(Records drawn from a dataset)

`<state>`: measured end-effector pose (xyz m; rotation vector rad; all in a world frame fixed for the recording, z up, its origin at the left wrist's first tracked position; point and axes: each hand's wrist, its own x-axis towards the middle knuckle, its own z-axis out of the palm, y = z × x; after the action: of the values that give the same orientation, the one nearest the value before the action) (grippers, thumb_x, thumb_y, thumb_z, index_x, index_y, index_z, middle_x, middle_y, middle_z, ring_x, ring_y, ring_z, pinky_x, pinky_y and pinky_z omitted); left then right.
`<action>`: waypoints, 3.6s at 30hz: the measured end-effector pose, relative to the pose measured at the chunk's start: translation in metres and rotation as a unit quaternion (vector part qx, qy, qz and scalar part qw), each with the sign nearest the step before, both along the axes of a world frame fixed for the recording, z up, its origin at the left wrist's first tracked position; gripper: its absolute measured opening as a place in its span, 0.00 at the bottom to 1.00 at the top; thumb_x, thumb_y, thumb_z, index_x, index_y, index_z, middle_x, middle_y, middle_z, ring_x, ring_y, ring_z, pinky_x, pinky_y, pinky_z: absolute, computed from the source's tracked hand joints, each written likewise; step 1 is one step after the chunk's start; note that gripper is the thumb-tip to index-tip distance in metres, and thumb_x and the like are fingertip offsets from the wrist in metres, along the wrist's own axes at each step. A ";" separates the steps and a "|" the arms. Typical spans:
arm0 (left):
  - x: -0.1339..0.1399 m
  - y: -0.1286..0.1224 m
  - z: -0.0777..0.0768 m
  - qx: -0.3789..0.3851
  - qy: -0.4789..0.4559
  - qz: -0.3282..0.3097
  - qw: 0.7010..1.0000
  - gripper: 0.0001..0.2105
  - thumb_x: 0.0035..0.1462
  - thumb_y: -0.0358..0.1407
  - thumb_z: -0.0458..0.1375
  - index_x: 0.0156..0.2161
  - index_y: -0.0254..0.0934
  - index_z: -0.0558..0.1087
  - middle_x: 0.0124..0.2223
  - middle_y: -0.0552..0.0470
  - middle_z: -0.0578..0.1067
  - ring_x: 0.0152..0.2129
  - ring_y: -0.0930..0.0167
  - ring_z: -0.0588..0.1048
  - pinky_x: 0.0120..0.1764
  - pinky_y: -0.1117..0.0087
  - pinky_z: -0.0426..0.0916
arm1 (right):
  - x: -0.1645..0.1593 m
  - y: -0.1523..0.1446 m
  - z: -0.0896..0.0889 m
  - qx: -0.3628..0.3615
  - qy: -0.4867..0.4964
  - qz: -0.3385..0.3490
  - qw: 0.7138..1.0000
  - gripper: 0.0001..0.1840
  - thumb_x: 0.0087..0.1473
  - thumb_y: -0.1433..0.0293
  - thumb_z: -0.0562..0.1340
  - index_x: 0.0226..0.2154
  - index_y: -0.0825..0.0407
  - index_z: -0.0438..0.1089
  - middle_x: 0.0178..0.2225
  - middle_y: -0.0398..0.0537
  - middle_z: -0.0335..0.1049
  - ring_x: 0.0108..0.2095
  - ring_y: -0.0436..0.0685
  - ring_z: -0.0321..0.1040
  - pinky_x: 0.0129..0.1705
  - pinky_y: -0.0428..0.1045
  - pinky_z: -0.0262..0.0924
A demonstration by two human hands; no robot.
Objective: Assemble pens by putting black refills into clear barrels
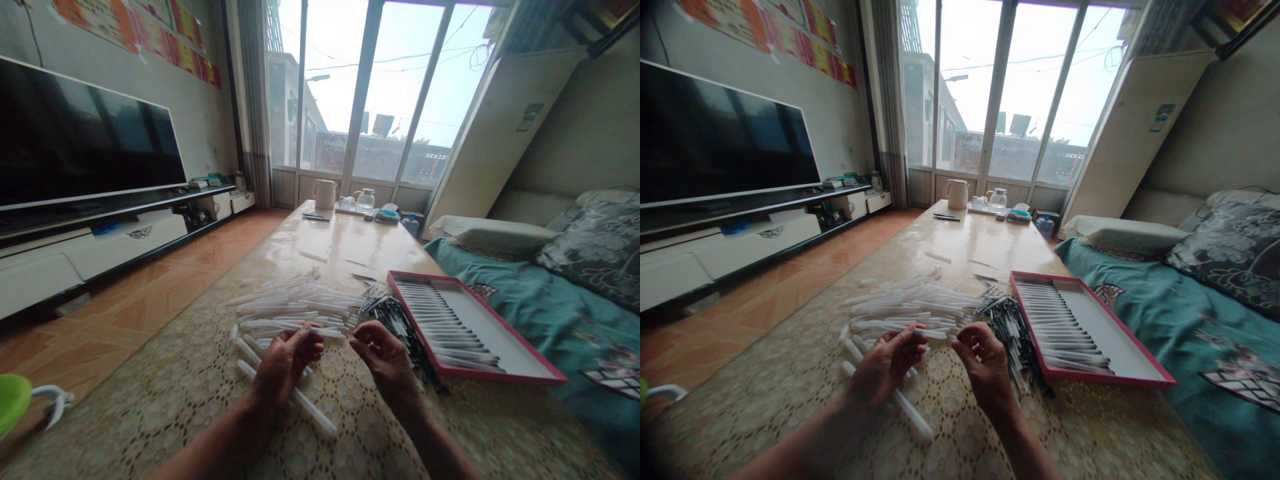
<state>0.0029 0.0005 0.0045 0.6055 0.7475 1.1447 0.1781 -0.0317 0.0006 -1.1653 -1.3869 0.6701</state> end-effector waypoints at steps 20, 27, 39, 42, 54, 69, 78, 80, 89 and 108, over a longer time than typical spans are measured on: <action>0.003 -0.003 0.001 0.016 0.037 -0.028 0.999 0.07 0.50 0.33 0.62 0.35 0.30 0.74 0.26 0.49 0.77 0.21 0.74 0.75 0.26 0.77 0.70 | -0.006 -0.004 0.001 -0.046 0.035 0.044 0.997 0.07 0.51 0.67 0.62 0.32 0.53 0.67 0.26 0.43 0.67 0.26 0.50 0.66 0.28 0.45 0.63; 0.003 -0.002 0.000 0.044 0.029 -0.046 0.998 0.13 0.44 0.38 0.66 0.33 0.30 0.75 0.26 0.49 0.78 0.21 0.74 0.75 0.25 0.76 0.69 | -0.003 -0.003 0.001 -0.056 -0.009 0.032 0.998 0.10 0.53 0.63 0.61 0.30 0.54 0.67 0.24 0.43 0.67 0.22 0.49 0.65 0.25 0.44 0.60; 0.004 -0.003 0.001 0.039 0.031 -0.035 0.998 0.15 0.40 0.39 0.68 0.32 0.31 0.76 0.25 0.50 0.78 0.20 0.74 0.74 0.24 0.77 0.68 | -0.003 -0.004 -0.003 -0.067 -0.030 0.066 0.995 0.18 0.59 0.56 0.52 0.35 0.54 0.64 0.24 0.43 0.67 0.19 0.48 0.63 0.22 0.43 0.57; 0.003 -0.003 0.001 0.036 0.031 -0.034 0.998 0.14 0.40 0.39 0.68 0.32 0.31 0.76 0.25 0.50 0.78 0.20 0.74 0.74 0.25 0.76 0.68 | -0.004 -0.006 -0.001 -0.061 -0.056 0.065 0.994 0.14 0.58 0.58 0.55 0.34 0.52 0.63 0.25 0.43 0.68 0.21 0.48 0.64 0.24 0.43 0.58; 0.004 0.001 -0.004 0.046 0.025 -0.049 0.997 0.13 0.43 0.39 0.67 0.33 0.31 0.76 0.26 0.50 0.78 0.20 0.75 0.74 0.25 0.76 0.67 | -0.004 -0.006 -0.005 -0.079 -0.084 0.074 0.991 0.15 0.60 0.57 0.51 0.33 0.51 0.60 0.21 0.40 0.67 0.16 0.47 0.62 0.19 0.42 0.55; 0.003 -0.001 -0.002 0.045 0.023 -0.057 0.997 0.13 0.42 0.39 0.67 0.32 0.31 0.76 0.24 0.49 0.77 0.19 0.74 0.73 0.23 0.76 0.66 | -0.005 -0.007 -0.006 -0.089 -0.086 0.070 0.990 0.21 0.60 0.55 0.47 0.26 0.51 0.59 0.19 0.41 0.66 0.15 0.46 0.60 0.18 0.41 0.54; 0.004 -0.001 -0.001 0.038 0.025 -0.047 0.998 0.13 0.41 0.39 0.67 0.31 0.31 0.76 0.25 0.50 0.77 0.20 0.74 0.73 0.24 0.76 0.66 | -0.005 -0.006 -0.007 -0.099 -0.081 0.080 0.989 0.17 0.60 0.55 0.49 0.31 0.51 0.60 0.19 0.39 0.66 0.14 0.46 0.59 0.16 0.41 0.52; 0.004 -0.001 -0.002 0.040 0.021 -0.054 0.997 0.13 0.41 0.39 0.67 0.31 0.31 0.76 0.24 0.50 0.77 0.19 0.74 0.73 0.23 0.76 0.66 | -0.005 -0.006 -0.008 -0.097 -0.084 0.080 0.988 0.20 0.60 0.55 0.47 0.26 0.51 0.58 0.19 0.40 0.65 0.14 0.46 0.59 0.16 0.41 0.52; 0.004 -0.002 0.001 0.033 0.024 -0.047 0.998 0.14 0.41 0.38 0.68 0.31 0.31 0.76 0.24 0.49 0.77 0.20 0.74 0.73 0.24 0.75 0.65 | -0.006 -0.007 -0.005 -0.100 -0.085 0.081 0.988 0.18 0.60 0.54 0.48 0.32 0.51 0.59 0.19 0.39 0.66 0.13 0.46 0.59 0.16 0.41 0.52; 0.004 -0.002 0.000 0.064 0.029 -0.067 0.995 0.14 0.40 0.40 0.68 0.31 0.32 0.75 0.24 0.50 0.77 0.19 0.73 0.73 0.23 0.75 0.65 | -0.007 -0.007 -0.008 -0.112 -0.028 0.089 0.989 0.22 0.59 0.53 0.49 0.23 0.51 0.57 0.15 0.38 0.63 0.11 0.44 0.56 0.13 0.40 0.50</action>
<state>0.0074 -0.0017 0.0042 0.7887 0.6758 1.0599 0.1706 -0.0390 -0.0072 -1.2525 -1.5044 0.9446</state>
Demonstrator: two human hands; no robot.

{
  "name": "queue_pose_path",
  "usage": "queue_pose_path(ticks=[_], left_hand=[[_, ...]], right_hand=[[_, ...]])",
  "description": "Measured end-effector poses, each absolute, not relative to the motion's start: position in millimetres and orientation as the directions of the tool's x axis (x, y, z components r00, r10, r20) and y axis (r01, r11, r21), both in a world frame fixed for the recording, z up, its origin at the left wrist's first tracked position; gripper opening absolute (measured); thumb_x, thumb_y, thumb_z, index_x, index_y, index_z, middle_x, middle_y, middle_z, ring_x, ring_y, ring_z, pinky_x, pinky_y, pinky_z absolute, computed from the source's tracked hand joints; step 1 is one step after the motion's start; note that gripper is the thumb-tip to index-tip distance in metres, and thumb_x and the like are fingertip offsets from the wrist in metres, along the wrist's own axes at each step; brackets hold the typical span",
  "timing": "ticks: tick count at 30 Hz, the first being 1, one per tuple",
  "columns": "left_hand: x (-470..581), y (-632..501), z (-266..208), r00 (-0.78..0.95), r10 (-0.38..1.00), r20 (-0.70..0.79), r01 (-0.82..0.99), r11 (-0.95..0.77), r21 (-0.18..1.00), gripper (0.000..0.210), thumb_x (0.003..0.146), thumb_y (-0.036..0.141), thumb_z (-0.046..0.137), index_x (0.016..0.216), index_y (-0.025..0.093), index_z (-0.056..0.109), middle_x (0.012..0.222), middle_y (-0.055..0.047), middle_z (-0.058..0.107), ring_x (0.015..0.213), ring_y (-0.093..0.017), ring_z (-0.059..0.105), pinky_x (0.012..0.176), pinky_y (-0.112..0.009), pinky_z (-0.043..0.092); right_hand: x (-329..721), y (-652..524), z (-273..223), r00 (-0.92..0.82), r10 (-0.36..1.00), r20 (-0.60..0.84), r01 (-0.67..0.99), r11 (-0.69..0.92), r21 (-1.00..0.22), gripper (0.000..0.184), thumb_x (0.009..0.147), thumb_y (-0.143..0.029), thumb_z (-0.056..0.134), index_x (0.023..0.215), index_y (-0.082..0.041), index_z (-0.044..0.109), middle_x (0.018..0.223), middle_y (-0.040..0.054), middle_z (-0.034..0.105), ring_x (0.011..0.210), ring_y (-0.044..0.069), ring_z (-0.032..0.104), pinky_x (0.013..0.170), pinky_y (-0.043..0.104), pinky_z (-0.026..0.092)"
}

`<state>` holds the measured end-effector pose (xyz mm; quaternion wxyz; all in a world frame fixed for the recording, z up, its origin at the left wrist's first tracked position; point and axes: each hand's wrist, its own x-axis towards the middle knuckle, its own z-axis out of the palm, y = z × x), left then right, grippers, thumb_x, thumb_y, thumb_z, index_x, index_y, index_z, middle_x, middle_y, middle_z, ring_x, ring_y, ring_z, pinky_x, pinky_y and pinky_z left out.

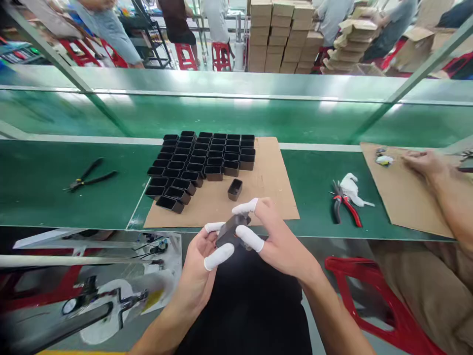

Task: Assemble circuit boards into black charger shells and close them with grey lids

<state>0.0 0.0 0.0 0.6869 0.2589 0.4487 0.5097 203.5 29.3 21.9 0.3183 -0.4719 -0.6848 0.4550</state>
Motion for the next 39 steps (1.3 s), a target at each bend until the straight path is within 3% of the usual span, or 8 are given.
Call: queue_pose_path(ticks=[8, 14, 16, 21, 25, 32, 39], left_hand=[[10, -1, 1, 0.01, 0.922, -0.387, -0.504, 0.339, 0.795, 0.055, 0.06, 0.023, 0.107, 0.106, 0.022, 0.078, 0.112, -0.004, 0.079, 0.112, -0.023, 0.074, 0.106, -0.034, 0.059], [19, 8, 4, -0.023, 0.926, -0.376, -0.537, 0.305, 0.786, 0.063, 0.059, 0.052, 0.109, 0.103, 0.019, 0.078, 0.107, -0.007, 0.078, 0.104, -0.024, 0.074, 0.099, -0.036, 0.06], [22, 9, 2, -0.03, 0.927, -0.374, -0.543, 0.299, 0.785, 0.065, 0.057, 0.053, 0.11, 0.104, 0.019, 0.078, 0.105, -0.007, 0.078, 0.1, -0.022, 0.073, 0.094, -0.033, 0.06], [29, -4, 6, -0.037, 0.925, -0.379, -0.559, 0.296, 0.775, 0.053, 0.071, 0.055, 0.103, 0.1, 0.019, 0.077, 0.1, -0.006, 0.074, 0.096, -0.021, 0.07, 0.09, -0.033, 0.06], [27, -17, 23, -0.005, 0.906, -0.423, -0.523, 0.358, 0.773, 0.058, 0.067, 0.058, 0.104, 0.1, 0.019, 0.079, 0.104, -0.01, 0.078, 0.096, -0.024, 0.073, 0.09, -0.037, 0.063], [25, -27, 35, 0.042, 0.885, -0.463, -0.539, 0.411, 0.735, 0.053, 0.066, 0.055, 0.107, 0.094, 0.019, 0.079, 0.099, -0.008, 0.08, 0.093, -0.025, 0.08, 0.083, -0.033, 0.067], [23, -30, 42, 0.087, 0.862, -0.5, -0.553, 0.459, 0.696, 0.048, 0.068, 0.048, 0.107, 0.091, 0.018, 0.077, 0.095, -0.007, 0.081, 0.084, -0.023, 0.081, 0.074, -0.029, 0.066]], right_hand=[[207, 37, 16, -0.39, 0.921, -0.001, 0.31, 0.13, -0.942, 0.033, 0.115, -0.05, 0.057, 0.146, -0.041, 0.064, 0.122, 0.0041, 0.058, 0.12, 0.025, 0.055, 0.108, 0.042, 0.053], [204, 39, 9, -0.35, 0.936, -0.036, 0.148, 0.017, -0.989, 0.035, 0.113, -0.053, 0.06, 0.144, -0.04, 0.067, 0.121, 0.0052, 0.057, 0.113, 0.024, 0.062, 0.092, 0.037, 0.061], [203, 41, 8, -0.344, 0.938, -0.051, 0.135, -0.004, -0.991, 0.035, 0.112, -0.055, 0.06, 0.14, -0.036, 0.069, 0.118, 0.0049, 0.059, 0.109, 0.023, 0.064, 0.09, 0.037, 0.062], [205, 49, 20, -0.366, 0.924, -0.113, 0.097, -0.083, -0.992, 0.035, 0.112, -0.058, 0.059, 0.124, -0.028, 0.073, 0.114, 0.0032, 0.07, 0.101, 0.021, 0.068, 0.091, 0.036, 0.059], [212, 50, 34, -0.421, 0.902, -0.097, 0.09, -0.065, -0.994, 0.042, 0.116, -0.059, 0.051, 0.116, -0.026, 0.075, 0.11, 0.0017, 0.074, 0.101, 0.019, 0.068, 0.093, 0.032, 0.054], [211, 44, 43, -0.461, 0.875, -0.151, 0.027, -0.156, -0.987, 0.054, 0.116, -0.067, 0.042, 0.113, -0.024, 0.074, 0.093, 0.0, 0.076, 0.074, 0.015, 0.067, 0.072, 0.028, 0.054], [208, 43, 43, -0.447, 0.873, -0.195, 0.034, -0.202, -0.979, 0.063, 0.115, -0.071, 0.038, 0.108, -0.021, 0.076, 0.092, 0.0013, 0.076, 0.075, 0.016, 0.068, 0.067, 0.027, 0.054]])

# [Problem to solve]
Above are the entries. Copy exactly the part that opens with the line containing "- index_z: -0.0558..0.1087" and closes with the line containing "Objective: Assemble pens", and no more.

# [Answer to the problem]
  - index_z: -0.0558..0.1087
  - middle_x: 0.0124..0.2223
  - middle_y: -0.0552..0.0470
  - middle_z: -0.0578..0.1067
  - ring_x: 0.0152..0.2129
  - ring_y: -0.0930..0.0167
  - ring_z: -0.0588..0.1048
  - pinky_x: 0.0120..0.1764
  - pinky_y: -0.1117..0.0087
  - pinky_z: -0.0426..0.0916
arm1 (right):
  - x: -0.1645..0.1593 m
  - y: -0.1523..0.1446 m
  - z: -0.0896..0.0889 m
  - qx: -0.3628..0.3615
  - qy: -0.4867..0.4964
  - qz: -0.3385..0.3490
  - qw: 0.7138..1.0000
  - gripper: 0.0001..0.1840
  - thumb_x: 0.0087..0.1473
  - thumb_y: -0.1433..0.0293
  - thumb_z: -0.0562..0.1340
  - index_x: 0.0226..0.2154
  - index_y: -0.0825..0.0407
  - index_z: -0.0438..0.1089
  - middle_x: 0.0178..0.2225
  - middle_y: -0.0398..0.0537
  - middle_z: -0.0335..0.1049
  - ring_x: 0.0108..0.2095
  - ring_y: -0.0436..0.0685
  - ring_z: -0.0321..0.1040
  - pinky_x: 0.0129..0.1705
  - pinky_y: -0.0428..0.1045
  - pinky_z: -0.0262..0.0924
A demonstration by two human hands; no robot.
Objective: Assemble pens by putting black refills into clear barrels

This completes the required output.